Duas palavras sobre o lúgubre balanço da imprensa americana apresentado na recém-divulgada edição deste ano da série The State of the News Media, comentada na quarta-feira, 18, pelo jornalista Luiz Egypto, editor do Observatório da Imprensa [role a página para ler aqui].
Em meio à monumental coleção de más notícias para a “velha mídia” – resumindo, as receitas dos jornais diários nos Estados Unidos caíram 23% nos últimos dois anos e a recessão só agravará a tendência – o estudo afirma:
“O problema do jornalismo americano não é fundamentalmente um problema de audiência ou um problema de credibilidade. É um problema de receita. Isso torna a situação melhor do que poderia ter sido.’
De fato, a maioria dos leitores que em proporções crescentes adotam a internet como a sua fonte primária de informação vão procurá-la nas edições online daqueles mesmos jornais.
Então, se é verdade que a migração para a web obriga a indústria jornalística “a se reinventar antes do que imaginava”, como diz o estudo, é ‘mais verdade’ ainda que a natureza dessa reinvenção permanece nebulosa, ou, pelo menos, uma questão em aberto.
Seria diferente se o leitorado, majoritariamente, desse as costas a jornais e revistas – na versão impressa e online – porque a internet lhe ofereceria alternativas mais ricas em conteúdo, mais dignas de confiança e mais abertas à participação.
Nesse caso, estaria, sim, em xeque, o modelo consagrado de jornalismo, que consiste em identificar, apurar, conferir, debater, interpretar e apresentar o que entende por notícia no infinito caleidoscópio dos acontecimentos – o conjunto de procedimentos que compõem o modo de produção informativa.
Mas a julgar pela enxurrada de críticas à chamada mídia convencional em praticamente todos os espaços em que é discutida, tem-se a impressão de que o modelo em que ela se baseia e sob o qual opera se tornou obsoleto. Ou, pior: fracassou por vícios insanáveis que viviam encobertos antes que o advento da internet os escancarasse a um público até então indefeso.

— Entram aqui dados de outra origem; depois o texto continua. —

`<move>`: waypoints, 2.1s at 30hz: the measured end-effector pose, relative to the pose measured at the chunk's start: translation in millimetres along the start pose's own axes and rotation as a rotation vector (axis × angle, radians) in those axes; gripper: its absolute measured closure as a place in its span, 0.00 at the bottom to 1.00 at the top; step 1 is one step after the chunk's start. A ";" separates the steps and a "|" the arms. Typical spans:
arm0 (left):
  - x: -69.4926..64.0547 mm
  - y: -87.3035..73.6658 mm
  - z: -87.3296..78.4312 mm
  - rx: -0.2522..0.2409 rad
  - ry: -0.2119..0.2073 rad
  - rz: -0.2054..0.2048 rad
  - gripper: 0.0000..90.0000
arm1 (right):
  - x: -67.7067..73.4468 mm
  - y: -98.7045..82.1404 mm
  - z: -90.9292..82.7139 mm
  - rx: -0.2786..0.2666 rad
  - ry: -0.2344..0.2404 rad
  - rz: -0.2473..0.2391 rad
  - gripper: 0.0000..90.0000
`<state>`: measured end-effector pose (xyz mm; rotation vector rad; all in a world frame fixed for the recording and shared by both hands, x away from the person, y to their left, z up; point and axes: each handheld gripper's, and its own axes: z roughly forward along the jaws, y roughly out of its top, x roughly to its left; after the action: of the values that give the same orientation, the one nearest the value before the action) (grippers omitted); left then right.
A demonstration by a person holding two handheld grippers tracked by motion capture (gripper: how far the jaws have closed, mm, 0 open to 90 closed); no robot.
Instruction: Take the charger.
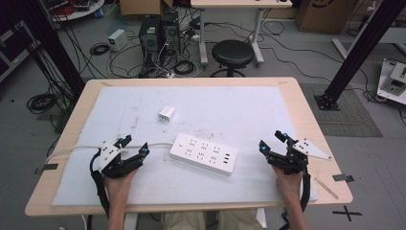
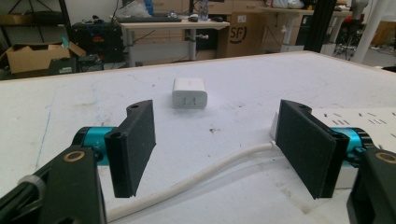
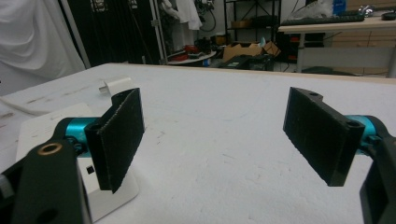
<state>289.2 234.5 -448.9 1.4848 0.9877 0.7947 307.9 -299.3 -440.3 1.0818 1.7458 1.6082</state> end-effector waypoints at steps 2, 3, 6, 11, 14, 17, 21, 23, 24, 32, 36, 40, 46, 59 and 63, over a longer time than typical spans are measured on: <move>0.4 -0.1 -0.4 -0.001 0.005 -0.003 0.32 | -0.1 0.0 0.2 0.000 0.002 -0.001 0.23; 0.4 -0.1 -1.0 -0.002 0.007 -0.006 0.32 | -0.3 0.0 0.4 0.002 0.001 0.000 0.23; 0.6 -0.1 -0.8 0.000 0.007 -0.003 0.32 | -0.1 -0.1 0.5 0.005 0.000 0.003 0.23; -0.5 -0.1 0.0 0.008 -0.002 0.002 0.32 | 0.3 0.0 0.7 0.002 0.006 -0.008 0.23; -0.9 -0.2 0.6 0.011 0.006 0.004 0.32 | -0.3 0.0 1.0 -0.002 0.004 -0.008 0.23; -0.1 0.0 0.3 0.010 0.008 0.004 0.32 | -0.1 0.0 0.7 0.000 0.002 -0.007 0.23; 0.6 0.4 0.1 0.005 0.021 -0.006 0.32 | 0.3 0.0 0.7 -0.003 -0.003 -0.012 0.23; -0.1 1.7 1.5 0.019 0.018 -0.011 0.32 | -0.1 0.1 0.6 0.000 -0.001 -0.004 0.23; -0.1 1.7 1.5 0.019 0.018 -0.011 0.32 | -0.1 0.1 0.6 0.000 -0.001 -0.004 0.23; -5.2 11.0 5.9 0.080 0.002 0.002 0.33 | 0.5 0.5 0.5 0.006 -0.014 -0.005 0.23; -6.2 17.0 5.7 0.071 0.000 0.007 0.33 | 1.4 0.7 0.2 0.011 -0.045 -0.003 0.23; -7.1 47.9 7.8 0.076 -0.024 0.030 0.33 | 0.9 1.8 2.1 0.028 -0.040 -0.009 0.23; -7.5 69.7 18.0 0.105 -0.034 0.040 0.32 | 1.1 1.8 3.7 0.044 -0.018 -0.010 0.23; -2.9 101.2 94.0 0.362 -0.034 0.064 0.28 | -1.9 1.6 3.1 0.030 -0.050 0.004 0.23; -3.8 98.2 116.7 0.442 -0.027 0.091 0.28 | -1.6 1.3 3.2 0.032 -0.050 0.004 0.23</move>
<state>406.7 179.6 -368.7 1.9246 1.1306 0.6418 311.7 -298.9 -439.7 1.1314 1.7432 1.5475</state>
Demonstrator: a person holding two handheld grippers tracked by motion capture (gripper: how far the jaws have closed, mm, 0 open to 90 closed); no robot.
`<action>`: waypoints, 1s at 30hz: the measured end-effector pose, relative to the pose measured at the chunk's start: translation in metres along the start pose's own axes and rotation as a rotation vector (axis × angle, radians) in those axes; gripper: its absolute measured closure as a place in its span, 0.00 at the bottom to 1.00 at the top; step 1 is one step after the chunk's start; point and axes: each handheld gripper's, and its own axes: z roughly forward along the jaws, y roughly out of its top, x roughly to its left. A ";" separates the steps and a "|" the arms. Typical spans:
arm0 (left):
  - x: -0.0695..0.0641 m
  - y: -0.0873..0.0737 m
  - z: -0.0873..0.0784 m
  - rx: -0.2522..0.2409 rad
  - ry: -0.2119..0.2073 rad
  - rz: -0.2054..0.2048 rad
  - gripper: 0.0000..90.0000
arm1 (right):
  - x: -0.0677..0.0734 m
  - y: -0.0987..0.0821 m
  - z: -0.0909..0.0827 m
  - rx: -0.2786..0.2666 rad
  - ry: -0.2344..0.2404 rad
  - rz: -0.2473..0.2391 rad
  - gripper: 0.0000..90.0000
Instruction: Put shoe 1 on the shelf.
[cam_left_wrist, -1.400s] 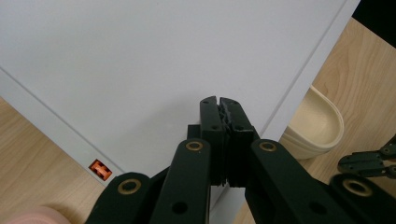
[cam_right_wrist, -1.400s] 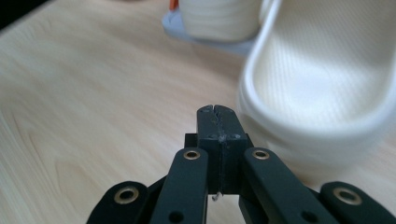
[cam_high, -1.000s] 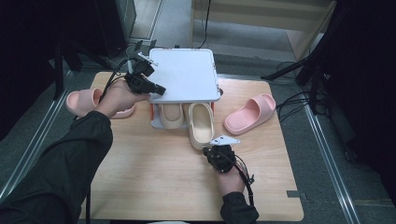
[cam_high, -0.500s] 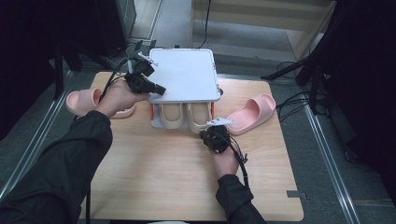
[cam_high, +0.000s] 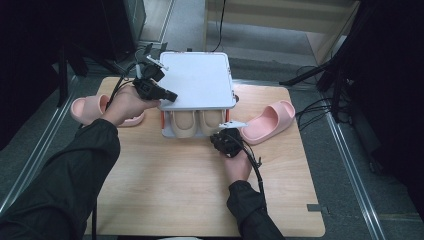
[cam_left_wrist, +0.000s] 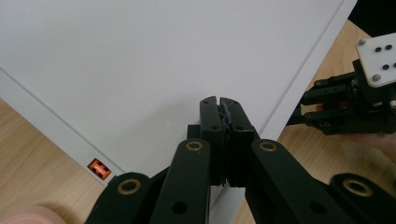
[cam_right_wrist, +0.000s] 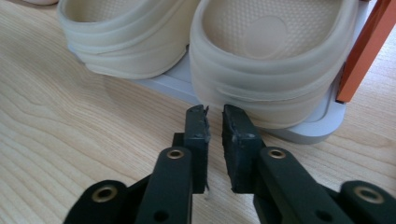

Para dizer o mínimo dos mínimos, falta provar a acusação, desautorizando, por exemplo, o diagnóstico de uma pesquisa tão rigorosa sobre o estado da imprensa americana como essa que de aqui se trata, produzida por uma instituição de indiscutível isenção e competência.
Repetindo: “O problema do jornalismo americano não é fundamentalmente um problema de audiência ou um problema de credibilidade.”
Ou muito se engana este blogueiro, ou isso se aplica à boa imprensa de qualquer lugar. Sejam quais forem as suas atribulações financeiras, jornais de qualidade como o El País, o Financial Times, o Guardian, o International Herald Tribune, o Le Monde, o La Reppublica, para citar os mais óbvios fora dos Estados Unidos, merecem a confiança dos seus leitores em qualquer plataforma não porque reinventaram a roda, mas porque a fazem girar conforme os melhores procedimentos testados e aprovados do ofício.
Pena que não dê para incluir nenhum diário brasileiro nessa divisão especial do jornalismo – e pensar, sem saudosismos, que já se esteve mais perto de chegar lá. Mas essa é outra história.
Fica então a pergunta limpa e lisa: do que se está falando exatamente quando se fala em reinvenção da imprensa?
Como se dizia na velha mídia, “cartas para a redação”.